#### Task:
Throughout the entries below, report every line where "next" is found.

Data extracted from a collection
-=-=-
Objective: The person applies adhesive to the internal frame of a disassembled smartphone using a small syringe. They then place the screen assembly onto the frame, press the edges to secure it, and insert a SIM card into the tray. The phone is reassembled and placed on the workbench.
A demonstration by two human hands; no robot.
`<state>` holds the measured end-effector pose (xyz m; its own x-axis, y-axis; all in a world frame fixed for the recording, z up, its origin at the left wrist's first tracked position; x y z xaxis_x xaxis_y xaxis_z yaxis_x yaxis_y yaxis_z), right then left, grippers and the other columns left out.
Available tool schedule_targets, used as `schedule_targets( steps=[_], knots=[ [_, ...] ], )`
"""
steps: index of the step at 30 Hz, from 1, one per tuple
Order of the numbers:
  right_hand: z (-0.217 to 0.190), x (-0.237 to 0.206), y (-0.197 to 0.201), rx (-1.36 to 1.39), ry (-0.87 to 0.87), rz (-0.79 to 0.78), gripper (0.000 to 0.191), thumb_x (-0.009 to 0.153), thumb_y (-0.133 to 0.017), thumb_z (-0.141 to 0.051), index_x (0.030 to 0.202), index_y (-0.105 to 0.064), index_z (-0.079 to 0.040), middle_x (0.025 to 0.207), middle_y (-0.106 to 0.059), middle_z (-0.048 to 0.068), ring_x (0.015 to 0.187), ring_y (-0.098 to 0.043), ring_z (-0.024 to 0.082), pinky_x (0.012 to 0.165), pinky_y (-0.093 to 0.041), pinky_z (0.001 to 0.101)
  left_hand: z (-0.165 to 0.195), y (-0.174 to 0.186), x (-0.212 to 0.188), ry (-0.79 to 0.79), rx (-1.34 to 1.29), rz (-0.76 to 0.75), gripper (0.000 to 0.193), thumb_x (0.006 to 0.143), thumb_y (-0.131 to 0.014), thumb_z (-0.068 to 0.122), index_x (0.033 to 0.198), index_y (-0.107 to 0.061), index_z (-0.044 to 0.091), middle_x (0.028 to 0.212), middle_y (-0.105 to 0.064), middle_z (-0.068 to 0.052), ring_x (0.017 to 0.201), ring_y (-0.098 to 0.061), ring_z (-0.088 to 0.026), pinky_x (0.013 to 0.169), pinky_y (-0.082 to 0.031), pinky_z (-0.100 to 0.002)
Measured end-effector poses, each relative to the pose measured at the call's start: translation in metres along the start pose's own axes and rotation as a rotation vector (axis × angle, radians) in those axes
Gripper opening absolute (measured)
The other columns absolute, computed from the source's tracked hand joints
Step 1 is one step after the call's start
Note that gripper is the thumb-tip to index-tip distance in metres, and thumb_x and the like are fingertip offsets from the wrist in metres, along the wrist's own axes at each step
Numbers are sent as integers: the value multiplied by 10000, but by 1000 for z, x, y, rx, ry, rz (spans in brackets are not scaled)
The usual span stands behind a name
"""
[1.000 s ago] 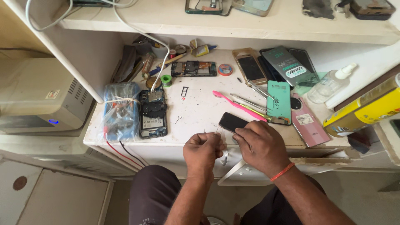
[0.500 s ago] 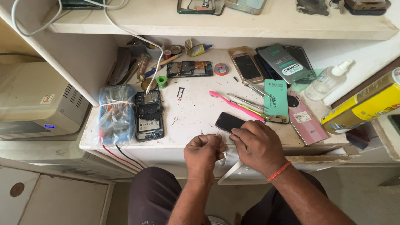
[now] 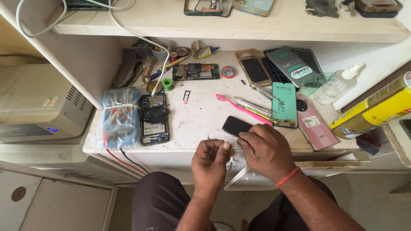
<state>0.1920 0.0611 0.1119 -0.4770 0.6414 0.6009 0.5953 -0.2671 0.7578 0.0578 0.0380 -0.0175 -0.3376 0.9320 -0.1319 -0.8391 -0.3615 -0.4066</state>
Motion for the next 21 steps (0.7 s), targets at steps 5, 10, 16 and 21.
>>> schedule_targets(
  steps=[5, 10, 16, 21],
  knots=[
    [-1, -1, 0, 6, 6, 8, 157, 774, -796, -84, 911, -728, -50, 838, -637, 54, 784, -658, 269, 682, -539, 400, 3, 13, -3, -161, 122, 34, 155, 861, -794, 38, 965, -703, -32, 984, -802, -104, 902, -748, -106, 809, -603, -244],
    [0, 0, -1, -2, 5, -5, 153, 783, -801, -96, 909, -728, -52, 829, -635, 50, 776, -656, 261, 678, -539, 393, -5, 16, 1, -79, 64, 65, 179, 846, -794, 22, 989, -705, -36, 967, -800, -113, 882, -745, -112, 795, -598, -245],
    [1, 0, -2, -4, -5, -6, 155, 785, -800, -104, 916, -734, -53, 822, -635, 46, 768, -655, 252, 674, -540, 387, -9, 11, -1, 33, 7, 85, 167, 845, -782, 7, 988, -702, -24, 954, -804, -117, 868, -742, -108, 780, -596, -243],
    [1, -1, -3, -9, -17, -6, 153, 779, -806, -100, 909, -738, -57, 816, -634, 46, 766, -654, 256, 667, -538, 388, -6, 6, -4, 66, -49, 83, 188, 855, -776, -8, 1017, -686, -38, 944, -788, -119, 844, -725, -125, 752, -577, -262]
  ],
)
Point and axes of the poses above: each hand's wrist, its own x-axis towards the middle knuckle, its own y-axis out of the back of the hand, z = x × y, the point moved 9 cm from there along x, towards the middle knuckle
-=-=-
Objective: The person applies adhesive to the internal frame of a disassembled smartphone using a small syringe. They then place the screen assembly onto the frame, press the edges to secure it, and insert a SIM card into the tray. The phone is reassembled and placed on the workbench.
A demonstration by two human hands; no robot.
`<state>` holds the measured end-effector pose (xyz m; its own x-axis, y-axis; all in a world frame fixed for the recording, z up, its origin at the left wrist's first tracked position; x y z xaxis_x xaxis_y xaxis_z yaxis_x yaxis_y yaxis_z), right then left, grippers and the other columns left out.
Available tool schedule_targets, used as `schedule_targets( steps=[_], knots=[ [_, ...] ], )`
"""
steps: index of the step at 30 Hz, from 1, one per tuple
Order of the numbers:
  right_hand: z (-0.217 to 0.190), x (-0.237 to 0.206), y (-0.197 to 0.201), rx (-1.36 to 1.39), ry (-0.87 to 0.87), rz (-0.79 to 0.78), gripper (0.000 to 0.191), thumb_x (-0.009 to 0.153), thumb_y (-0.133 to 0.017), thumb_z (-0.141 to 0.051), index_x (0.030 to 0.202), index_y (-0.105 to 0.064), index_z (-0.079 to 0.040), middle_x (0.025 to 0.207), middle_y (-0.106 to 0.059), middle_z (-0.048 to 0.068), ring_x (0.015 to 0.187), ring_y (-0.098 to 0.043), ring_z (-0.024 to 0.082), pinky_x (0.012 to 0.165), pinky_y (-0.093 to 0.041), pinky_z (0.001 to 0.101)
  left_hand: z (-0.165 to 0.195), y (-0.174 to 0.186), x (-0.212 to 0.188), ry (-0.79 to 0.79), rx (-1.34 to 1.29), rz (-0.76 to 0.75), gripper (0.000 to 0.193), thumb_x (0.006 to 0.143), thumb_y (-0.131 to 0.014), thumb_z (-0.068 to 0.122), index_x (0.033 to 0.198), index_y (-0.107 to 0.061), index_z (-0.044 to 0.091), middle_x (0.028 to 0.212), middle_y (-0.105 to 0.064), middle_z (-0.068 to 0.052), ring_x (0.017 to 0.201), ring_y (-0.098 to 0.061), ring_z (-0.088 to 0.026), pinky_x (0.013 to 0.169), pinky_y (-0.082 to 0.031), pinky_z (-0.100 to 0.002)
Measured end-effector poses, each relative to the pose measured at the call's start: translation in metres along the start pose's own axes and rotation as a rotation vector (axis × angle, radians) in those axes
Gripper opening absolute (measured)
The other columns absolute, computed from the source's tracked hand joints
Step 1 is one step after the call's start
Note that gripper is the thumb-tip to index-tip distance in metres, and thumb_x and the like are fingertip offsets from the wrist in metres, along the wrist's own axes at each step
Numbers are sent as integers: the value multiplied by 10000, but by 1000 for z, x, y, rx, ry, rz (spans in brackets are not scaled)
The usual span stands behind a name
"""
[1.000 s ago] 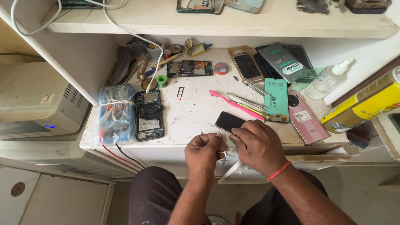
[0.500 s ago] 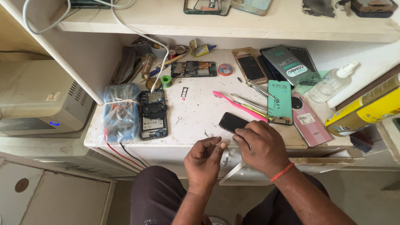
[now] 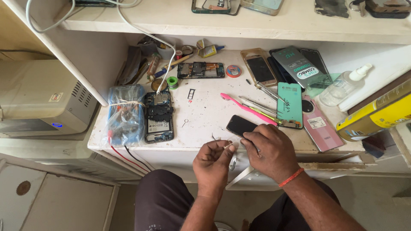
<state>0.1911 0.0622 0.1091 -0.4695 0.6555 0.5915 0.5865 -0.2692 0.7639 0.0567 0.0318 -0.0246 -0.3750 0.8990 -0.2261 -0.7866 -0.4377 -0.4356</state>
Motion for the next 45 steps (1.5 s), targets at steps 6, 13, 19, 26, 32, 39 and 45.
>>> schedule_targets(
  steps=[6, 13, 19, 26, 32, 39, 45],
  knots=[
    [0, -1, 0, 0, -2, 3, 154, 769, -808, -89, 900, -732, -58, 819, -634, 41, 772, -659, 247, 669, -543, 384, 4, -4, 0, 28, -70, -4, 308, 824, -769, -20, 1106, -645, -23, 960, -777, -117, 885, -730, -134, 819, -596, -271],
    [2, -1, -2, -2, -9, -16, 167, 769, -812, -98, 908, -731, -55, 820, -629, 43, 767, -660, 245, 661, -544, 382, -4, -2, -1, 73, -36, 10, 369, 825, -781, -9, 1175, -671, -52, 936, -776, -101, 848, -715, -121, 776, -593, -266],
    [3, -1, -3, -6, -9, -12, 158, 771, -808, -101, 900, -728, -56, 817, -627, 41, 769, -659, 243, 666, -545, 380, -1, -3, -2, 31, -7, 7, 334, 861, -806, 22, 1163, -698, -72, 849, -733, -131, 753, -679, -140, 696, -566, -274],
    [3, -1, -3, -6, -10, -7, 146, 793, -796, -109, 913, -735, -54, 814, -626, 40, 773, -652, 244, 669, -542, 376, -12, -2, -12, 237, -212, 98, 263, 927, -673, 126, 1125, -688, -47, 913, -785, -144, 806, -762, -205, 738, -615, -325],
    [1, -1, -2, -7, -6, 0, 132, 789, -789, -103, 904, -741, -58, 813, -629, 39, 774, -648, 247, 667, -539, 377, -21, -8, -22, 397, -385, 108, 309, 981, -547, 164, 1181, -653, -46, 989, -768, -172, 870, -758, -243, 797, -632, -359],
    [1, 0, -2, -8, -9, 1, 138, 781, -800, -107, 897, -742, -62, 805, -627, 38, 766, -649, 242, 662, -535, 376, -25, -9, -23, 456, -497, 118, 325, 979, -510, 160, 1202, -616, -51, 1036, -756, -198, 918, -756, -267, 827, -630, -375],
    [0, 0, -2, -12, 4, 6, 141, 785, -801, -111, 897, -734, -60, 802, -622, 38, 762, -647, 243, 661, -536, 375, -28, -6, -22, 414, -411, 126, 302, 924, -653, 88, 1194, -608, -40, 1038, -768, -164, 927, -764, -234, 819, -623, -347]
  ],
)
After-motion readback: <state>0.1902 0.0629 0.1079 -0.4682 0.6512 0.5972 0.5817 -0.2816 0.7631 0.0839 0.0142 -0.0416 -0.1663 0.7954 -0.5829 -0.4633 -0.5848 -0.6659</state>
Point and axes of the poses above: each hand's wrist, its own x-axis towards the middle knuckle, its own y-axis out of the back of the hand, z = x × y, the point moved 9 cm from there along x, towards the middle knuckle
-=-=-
#### Solution below:
Motion for the next 21 steps (0.7 s), targets at steps 5, 10, 16 and 21.
Motion for the next 45 steps (1.5 s), targets at steps 6, 13, 19, 26, 32, 39 and 45.

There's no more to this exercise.